Magnetic symmetries of terbium tetraboride (TbB4) revealed by resonant x-ray Bragg diffraction

TL;DR

This paper investigates the magnetic symmetries of terbium tetraboride (TbB4) using resonant x-ray diffraction, revealing a unique chiral magnetic signature not observed in other rare-earth tetraborides, and proposes further experimental tests.

Contribution

It identifies non-centrosymmetric, non-collinear magnetic symmetries in TbB4 consistent with neutron and susceptibility data, and discusses the potential for detecting chiral signatures and multipole contributions.

Findings

Revealed a magnetic chiral signature in TbB4 absent in other tetraborides.

Proposed azimuthal angle scans to test predicted diffraction intensity changes.

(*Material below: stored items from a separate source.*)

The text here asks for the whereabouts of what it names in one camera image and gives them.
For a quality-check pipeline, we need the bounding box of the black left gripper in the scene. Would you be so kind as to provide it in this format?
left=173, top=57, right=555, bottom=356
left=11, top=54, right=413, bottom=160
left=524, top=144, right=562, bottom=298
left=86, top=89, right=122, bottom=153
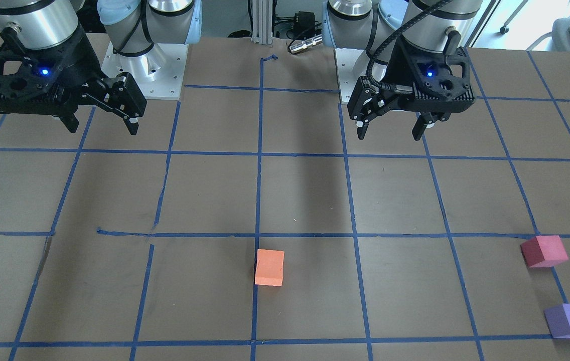
left=348, top=35, right=476, bottom=141

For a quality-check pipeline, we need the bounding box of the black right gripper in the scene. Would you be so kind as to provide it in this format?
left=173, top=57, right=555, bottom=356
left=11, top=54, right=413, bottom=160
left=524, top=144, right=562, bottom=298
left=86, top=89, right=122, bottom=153
left=0, top=25, right=147, bottom=136

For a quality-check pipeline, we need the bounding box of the orange foam block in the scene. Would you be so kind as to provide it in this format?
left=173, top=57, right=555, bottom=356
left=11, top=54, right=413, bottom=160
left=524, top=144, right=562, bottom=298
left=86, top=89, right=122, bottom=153
left=254, top=249, right=285, bottom=286

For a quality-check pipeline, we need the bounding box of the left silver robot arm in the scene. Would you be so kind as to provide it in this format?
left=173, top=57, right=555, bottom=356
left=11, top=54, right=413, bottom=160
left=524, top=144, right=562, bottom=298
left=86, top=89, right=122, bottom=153
left=322, top=1, right=482, bottom=141

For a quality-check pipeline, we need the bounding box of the silver cylindrical connector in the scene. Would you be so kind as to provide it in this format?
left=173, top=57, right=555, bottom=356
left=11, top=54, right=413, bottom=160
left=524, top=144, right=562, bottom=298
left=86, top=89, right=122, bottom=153
left=287, top=34, right=323, bottom=55

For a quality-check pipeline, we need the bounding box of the black power adapter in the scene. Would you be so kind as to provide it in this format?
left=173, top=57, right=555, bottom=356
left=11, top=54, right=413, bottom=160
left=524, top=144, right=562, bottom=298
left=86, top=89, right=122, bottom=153
left=292, top=11, right=316, bottom=34

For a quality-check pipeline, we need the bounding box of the red foam block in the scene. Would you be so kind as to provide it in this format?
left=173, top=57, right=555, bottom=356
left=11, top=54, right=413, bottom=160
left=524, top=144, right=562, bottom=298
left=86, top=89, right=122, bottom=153
left=520, top=235, right=569, bottom=269

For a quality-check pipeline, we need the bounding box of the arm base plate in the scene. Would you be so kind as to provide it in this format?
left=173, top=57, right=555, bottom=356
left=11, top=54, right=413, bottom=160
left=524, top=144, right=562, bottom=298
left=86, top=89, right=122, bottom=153
left=101, top=44, right=190, bottom=100
left=335, top=48, right=370, bottom=105

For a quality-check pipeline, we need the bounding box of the aluminium extrusion post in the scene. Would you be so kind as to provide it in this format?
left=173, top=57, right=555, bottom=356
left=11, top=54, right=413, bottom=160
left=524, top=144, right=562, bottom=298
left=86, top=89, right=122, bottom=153
left=248, top=0, right=274, bottom=47

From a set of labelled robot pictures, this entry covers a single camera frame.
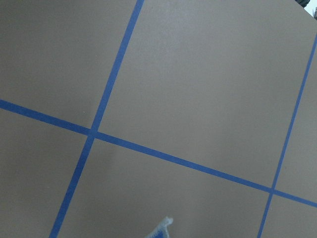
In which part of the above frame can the blue microfibre towel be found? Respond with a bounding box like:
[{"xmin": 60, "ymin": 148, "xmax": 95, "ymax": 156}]
[{"xmin": 145, "ymin": 217, "xmax": 173, "ymax": 238}]

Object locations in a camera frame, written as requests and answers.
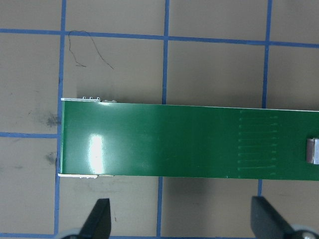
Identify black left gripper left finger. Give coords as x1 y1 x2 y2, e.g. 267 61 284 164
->
78 199 111 239

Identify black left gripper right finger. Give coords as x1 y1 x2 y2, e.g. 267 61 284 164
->
250 196 294 239

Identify brown cylindrical capacitor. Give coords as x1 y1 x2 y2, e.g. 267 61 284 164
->
306 138 319 165

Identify green conveyor belt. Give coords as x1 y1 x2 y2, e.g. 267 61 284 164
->
59 98 319 181

Discussed contributions from dipoles, quadrupoles, anapoles, and Dirac multipoles.

Abstract

A recent experimental study of TbB4 at a low temperature using resonant x-ray Bragg diffraction implies a magnetic symmetry not found in any other rare-earth tetraboride. The evidence for this assertion is a change in the intensity of a TbB4 Bragg spot on reversing the handedness (chirality) of the primary x-ray beam [Misawa et al., Phys. Rev. B 108, 134433 (2023)]. It reveals a magnetic chiral signature in TbB4 that is forbidden in phases of rare-earth tetraborides known to date. For, the previous magnetic symmetries are parity-time (PT)-symmetric with anti-inversion present in the magnetic crystal class. Misawa et al. appeal to a (PT)-symmetric diffraction pattern to interpret their interesting experimental results. In addition to the use of symmetry that does not permit a chiral signature, calculated patterns impose cylindrical symmetry on Tb sites with no justification. We review magnetic symmetries for TbB4 consistent with a published neutron powder diffraction pattern and susceptibility measurements. The investigated symmetry templates are non-centrosymmetric, non-collinear antiferromagnetic constructions with propagation vector k = (0, 0, 0). An inferred chiral signature for a parity-even absorption event has an interesting composition. There is the anticipated product of Tb axial dipoles and charge-like quadrupoles (from Templeton-Templeton scattering). Beyond this contribution, though, symmetry allows a product of dipoles in the chiral signature. A predicted change in the intensity of a Bragg spot with rotation of the crystal about the reflection vector (an azimuthal angle scan) can be tested in future experiments. Likewise, contributions to Bragg diffraction patterns from Tb anapoles and higher-order Dirac multipoles.